On the basis of the records below, report how many lines contain the word "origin". Nothing else should be given.

[Collected data]
§ §

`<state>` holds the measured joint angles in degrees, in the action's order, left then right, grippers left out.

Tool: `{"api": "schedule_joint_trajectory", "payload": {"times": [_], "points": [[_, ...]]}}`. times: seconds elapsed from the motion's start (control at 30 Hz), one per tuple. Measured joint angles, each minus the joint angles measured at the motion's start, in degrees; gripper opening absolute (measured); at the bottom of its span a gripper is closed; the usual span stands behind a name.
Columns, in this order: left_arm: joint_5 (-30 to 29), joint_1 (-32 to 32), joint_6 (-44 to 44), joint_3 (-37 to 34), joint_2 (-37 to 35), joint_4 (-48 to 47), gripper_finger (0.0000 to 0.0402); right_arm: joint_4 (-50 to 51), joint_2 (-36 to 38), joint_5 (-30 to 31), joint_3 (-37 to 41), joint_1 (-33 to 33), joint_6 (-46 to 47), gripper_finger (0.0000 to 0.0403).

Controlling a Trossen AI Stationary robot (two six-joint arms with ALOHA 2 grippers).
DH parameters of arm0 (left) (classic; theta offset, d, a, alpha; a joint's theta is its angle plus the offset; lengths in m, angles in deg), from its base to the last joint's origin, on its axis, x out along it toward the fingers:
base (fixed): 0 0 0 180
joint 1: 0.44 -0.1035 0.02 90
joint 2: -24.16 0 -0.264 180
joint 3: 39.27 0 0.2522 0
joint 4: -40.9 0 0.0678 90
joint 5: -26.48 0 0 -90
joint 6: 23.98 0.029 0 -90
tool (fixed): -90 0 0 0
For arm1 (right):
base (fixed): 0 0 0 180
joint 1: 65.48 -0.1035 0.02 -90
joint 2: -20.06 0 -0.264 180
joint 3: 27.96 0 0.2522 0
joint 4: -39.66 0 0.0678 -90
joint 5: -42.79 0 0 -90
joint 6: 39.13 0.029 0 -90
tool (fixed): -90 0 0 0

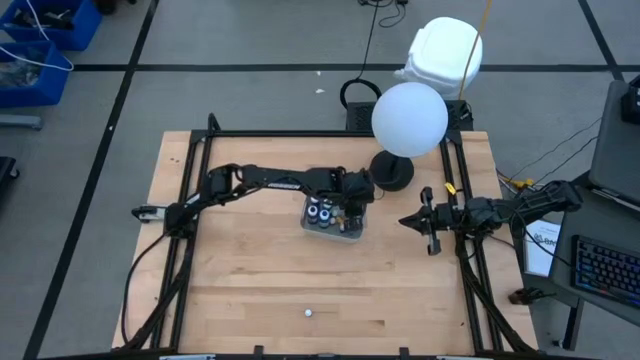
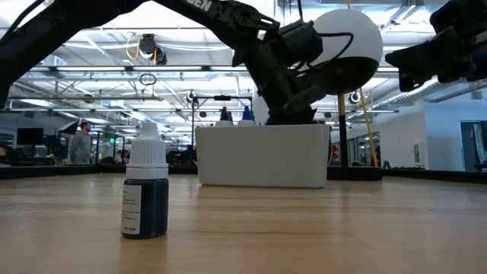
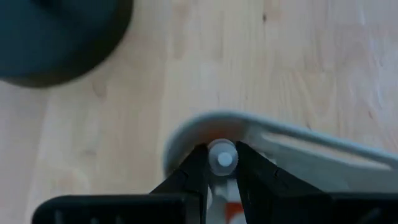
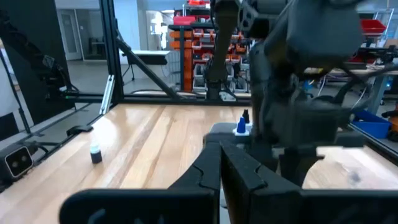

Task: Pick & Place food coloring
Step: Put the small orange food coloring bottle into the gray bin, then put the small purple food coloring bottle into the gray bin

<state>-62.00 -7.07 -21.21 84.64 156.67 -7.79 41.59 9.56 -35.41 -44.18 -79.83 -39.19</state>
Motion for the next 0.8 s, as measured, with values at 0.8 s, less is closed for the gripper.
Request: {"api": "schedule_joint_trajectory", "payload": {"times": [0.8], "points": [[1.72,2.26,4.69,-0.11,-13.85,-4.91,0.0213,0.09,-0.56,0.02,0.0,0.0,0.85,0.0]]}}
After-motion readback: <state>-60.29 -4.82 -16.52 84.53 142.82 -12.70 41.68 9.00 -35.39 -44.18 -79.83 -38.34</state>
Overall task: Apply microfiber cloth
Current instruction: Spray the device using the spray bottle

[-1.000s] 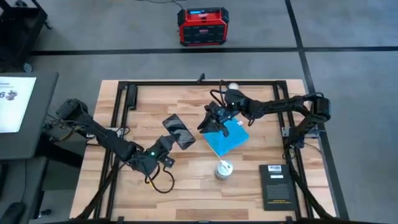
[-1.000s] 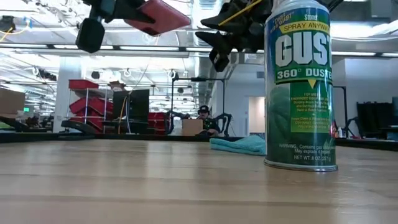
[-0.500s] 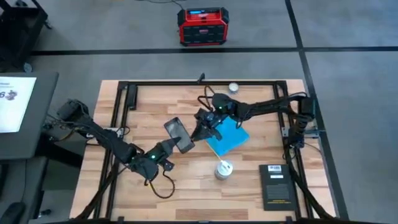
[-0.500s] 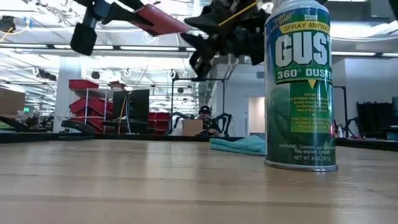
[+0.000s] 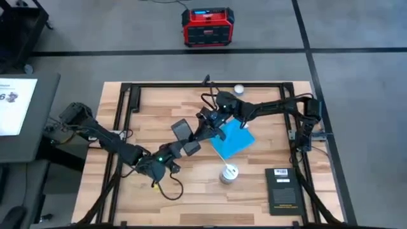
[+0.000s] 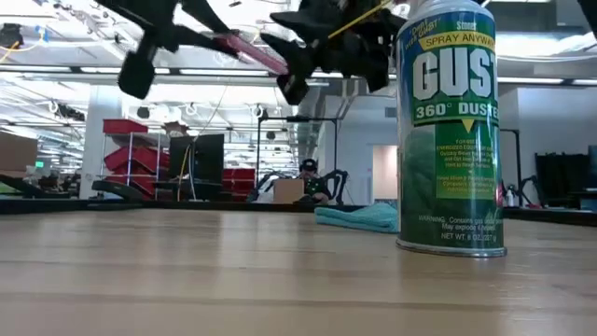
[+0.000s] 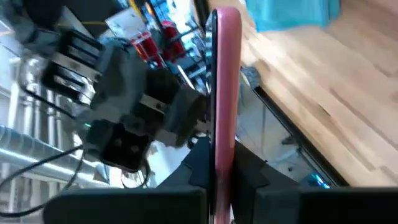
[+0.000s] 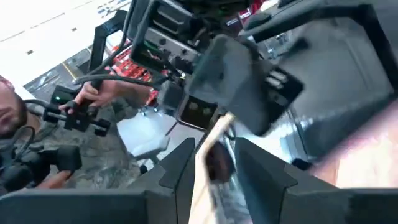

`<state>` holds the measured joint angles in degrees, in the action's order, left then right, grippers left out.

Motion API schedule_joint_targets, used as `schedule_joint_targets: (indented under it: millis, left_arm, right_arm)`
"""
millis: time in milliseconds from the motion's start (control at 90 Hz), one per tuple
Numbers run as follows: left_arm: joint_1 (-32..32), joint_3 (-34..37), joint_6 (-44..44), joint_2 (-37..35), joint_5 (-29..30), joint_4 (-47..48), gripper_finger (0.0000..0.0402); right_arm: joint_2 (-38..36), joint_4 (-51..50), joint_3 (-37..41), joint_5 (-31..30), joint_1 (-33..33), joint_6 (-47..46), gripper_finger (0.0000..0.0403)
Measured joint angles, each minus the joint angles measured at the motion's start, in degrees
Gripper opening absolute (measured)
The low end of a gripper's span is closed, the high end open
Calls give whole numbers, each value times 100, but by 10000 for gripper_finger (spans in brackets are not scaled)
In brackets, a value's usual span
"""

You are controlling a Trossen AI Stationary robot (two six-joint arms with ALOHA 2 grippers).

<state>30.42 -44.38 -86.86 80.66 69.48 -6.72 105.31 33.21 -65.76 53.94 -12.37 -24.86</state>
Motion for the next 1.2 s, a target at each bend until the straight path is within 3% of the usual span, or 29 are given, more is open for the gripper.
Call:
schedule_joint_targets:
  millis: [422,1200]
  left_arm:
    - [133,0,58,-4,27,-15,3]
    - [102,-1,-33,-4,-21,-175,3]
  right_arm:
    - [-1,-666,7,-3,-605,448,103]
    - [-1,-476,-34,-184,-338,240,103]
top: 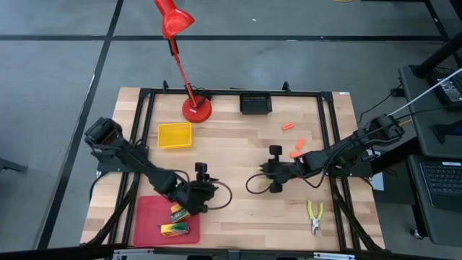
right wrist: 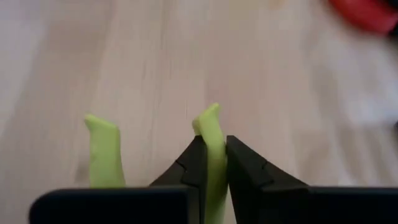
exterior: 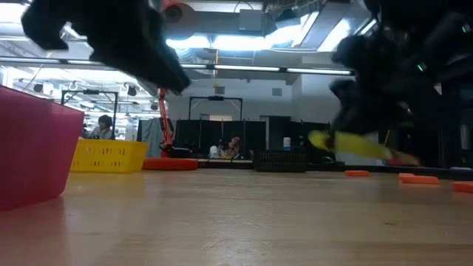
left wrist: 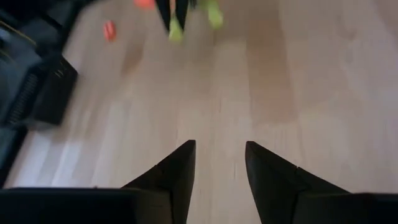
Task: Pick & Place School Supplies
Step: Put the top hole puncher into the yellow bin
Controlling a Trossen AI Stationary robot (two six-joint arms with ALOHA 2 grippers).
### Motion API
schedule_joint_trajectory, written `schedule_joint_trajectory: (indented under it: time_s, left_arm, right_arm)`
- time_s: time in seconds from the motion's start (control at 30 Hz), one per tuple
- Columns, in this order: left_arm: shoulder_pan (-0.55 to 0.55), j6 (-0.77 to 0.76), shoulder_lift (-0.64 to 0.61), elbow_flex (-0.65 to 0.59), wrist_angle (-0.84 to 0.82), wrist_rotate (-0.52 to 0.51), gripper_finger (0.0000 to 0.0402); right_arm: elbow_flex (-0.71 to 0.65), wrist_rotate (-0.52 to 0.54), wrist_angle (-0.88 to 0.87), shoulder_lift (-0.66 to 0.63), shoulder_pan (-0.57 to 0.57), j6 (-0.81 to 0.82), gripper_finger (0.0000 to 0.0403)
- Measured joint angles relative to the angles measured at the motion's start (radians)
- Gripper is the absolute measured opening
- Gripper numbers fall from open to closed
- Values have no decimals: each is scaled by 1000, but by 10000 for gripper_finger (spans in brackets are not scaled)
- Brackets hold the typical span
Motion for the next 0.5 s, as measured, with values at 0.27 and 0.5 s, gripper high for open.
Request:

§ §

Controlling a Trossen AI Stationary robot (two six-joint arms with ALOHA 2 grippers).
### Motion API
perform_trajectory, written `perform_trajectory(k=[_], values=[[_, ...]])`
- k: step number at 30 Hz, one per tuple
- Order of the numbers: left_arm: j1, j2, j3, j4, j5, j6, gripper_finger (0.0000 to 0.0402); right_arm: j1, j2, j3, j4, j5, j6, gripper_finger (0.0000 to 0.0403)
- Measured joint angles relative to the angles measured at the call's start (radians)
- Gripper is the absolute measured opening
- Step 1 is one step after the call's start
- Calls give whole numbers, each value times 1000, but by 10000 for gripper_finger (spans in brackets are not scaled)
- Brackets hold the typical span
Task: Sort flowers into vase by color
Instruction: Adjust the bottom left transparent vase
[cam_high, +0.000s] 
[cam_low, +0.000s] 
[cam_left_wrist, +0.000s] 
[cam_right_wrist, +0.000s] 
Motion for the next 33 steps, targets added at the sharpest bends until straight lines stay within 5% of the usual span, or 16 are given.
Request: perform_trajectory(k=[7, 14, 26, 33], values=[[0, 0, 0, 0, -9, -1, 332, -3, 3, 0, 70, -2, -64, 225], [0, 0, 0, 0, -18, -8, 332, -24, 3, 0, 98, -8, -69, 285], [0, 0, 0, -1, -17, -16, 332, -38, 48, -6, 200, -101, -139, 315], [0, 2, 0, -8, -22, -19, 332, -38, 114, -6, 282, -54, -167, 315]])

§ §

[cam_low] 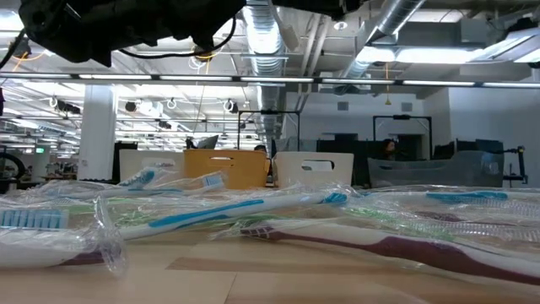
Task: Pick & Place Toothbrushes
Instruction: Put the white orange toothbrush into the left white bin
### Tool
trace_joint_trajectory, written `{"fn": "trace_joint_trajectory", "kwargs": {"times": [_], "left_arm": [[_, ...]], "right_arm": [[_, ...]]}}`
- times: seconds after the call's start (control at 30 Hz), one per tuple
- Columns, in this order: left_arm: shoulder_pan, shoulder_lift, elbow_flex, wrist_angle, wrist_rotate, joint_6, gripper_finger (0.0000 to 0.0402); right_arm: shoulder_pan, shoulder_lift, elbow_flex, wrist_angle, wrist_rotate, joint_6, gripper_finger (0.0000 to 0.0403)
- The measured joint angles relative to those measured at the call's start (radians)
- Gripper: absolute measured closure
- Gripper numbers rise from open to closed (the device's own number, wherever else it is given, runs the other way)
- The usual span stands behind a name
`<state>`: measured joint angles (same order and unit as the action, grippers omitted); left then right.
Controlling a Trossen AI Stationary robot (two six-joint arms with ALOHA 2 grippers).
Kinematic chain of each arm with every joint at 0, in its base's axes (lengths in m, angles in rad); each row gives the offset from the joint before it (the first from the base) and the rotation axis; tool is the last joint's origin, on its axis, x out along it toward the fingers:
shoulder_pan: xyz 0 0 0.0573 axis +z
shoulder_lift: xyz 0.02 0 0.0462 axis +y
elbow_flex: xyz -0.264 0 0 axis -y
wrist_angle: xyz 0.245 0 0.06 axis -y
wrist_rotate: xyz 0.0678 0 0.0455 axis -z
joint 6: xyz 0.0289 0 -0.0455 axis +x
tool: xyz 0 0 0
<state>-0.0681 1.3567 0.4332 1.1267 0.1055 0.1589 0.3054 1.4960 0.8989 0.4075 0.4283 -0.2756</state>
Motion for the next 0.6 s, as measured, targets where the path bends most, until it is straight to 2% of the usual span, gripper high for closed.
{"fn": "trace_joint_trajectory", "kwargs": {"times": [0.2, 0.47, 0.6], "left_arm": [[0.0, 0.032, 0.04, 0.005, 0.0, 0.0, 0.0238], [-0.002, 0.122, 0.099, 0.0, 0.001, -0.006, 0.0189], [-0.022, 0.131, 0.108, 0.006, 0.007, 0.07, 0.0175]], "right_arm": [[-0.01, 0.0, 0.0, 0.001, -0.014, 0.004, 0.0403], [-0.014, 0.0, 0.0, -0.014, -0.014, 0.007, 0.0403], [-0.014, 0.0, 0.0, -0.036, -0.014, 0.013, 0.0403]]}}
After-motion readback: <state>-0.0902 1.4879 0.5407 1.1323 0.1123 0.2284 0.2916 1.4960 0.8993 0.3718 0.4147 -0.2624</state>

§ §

Solution for this problem:
2